> WHAT YOU SHOULD DO: Once the data has been read, restate all of it exactly.

BEGIN

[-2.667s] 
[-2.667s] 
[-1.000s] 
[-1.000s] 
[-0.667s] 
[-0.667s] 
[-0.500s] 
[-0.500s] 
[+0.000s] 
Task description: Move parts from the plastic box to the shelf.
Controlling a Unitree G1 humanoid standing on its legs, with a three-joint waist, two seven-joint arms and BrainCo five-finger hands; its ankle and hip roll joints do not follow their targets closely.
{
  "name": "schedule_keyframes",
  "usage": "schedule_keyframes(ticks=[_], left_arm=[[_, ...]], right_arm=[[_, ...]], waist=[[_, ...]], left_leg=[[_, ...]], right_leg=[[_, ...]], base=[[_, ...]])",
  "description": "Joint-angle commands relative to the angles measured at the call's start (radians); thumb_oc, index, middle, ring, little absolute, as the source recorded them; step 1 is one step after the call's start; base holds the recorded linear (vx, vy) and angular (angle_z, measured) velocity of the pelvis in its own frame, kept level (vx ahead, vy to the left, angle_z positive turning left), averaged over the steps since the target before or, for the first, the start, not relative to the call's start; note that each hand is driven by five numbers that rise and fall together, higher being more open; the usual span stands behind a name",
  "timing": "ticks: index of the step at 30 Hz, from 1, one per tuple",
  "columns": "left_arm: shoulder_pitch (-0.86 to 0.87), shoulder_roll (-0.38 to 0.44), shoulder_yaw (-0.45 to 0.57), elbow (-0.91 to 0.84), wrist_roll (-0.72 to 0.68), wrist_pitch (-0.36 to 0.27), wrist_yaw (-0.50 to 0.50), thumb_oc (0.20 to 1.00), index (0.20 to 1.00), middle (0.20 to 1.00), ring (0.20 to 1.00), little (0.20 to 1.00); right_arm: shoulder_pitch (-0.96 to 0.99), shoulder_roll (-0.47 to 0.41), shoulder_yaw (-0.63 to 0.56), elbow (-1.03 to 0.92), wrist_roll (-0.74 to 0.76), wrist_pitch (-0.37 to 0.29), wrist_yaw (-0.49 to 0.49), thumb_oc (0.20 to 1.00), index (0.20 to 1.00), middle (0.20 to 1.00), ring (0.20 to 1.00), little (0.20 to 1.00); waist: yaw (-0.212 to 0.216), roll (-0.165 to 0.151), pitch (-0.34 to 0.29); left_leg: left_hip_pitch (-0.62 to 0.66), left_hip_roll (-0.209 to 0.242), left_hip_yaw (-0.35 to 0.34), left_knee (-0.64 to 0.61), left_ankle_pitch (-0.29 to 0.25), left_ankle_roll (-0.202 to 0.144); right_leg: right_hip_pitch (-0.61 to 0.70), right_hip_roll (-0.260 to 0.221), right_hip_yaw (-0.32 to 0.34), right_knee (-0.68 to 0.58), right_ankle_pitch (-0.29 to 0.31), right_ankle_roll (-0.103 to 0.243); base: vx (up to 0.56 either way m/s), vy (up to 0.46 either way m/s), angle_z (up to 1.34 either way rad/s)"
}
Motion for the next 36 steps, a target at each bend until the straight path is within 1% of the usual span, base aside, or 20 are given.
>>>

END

> SOLUTION TO THE EXERCISE:
[-2.667s] 
[-2.667s] 
[-1.000s] 
[-1.000s] 
[-0.667s] 
[-0.667s] 
[-0.500s] 
[-0.500s] 
[+0.000s] 
Task description: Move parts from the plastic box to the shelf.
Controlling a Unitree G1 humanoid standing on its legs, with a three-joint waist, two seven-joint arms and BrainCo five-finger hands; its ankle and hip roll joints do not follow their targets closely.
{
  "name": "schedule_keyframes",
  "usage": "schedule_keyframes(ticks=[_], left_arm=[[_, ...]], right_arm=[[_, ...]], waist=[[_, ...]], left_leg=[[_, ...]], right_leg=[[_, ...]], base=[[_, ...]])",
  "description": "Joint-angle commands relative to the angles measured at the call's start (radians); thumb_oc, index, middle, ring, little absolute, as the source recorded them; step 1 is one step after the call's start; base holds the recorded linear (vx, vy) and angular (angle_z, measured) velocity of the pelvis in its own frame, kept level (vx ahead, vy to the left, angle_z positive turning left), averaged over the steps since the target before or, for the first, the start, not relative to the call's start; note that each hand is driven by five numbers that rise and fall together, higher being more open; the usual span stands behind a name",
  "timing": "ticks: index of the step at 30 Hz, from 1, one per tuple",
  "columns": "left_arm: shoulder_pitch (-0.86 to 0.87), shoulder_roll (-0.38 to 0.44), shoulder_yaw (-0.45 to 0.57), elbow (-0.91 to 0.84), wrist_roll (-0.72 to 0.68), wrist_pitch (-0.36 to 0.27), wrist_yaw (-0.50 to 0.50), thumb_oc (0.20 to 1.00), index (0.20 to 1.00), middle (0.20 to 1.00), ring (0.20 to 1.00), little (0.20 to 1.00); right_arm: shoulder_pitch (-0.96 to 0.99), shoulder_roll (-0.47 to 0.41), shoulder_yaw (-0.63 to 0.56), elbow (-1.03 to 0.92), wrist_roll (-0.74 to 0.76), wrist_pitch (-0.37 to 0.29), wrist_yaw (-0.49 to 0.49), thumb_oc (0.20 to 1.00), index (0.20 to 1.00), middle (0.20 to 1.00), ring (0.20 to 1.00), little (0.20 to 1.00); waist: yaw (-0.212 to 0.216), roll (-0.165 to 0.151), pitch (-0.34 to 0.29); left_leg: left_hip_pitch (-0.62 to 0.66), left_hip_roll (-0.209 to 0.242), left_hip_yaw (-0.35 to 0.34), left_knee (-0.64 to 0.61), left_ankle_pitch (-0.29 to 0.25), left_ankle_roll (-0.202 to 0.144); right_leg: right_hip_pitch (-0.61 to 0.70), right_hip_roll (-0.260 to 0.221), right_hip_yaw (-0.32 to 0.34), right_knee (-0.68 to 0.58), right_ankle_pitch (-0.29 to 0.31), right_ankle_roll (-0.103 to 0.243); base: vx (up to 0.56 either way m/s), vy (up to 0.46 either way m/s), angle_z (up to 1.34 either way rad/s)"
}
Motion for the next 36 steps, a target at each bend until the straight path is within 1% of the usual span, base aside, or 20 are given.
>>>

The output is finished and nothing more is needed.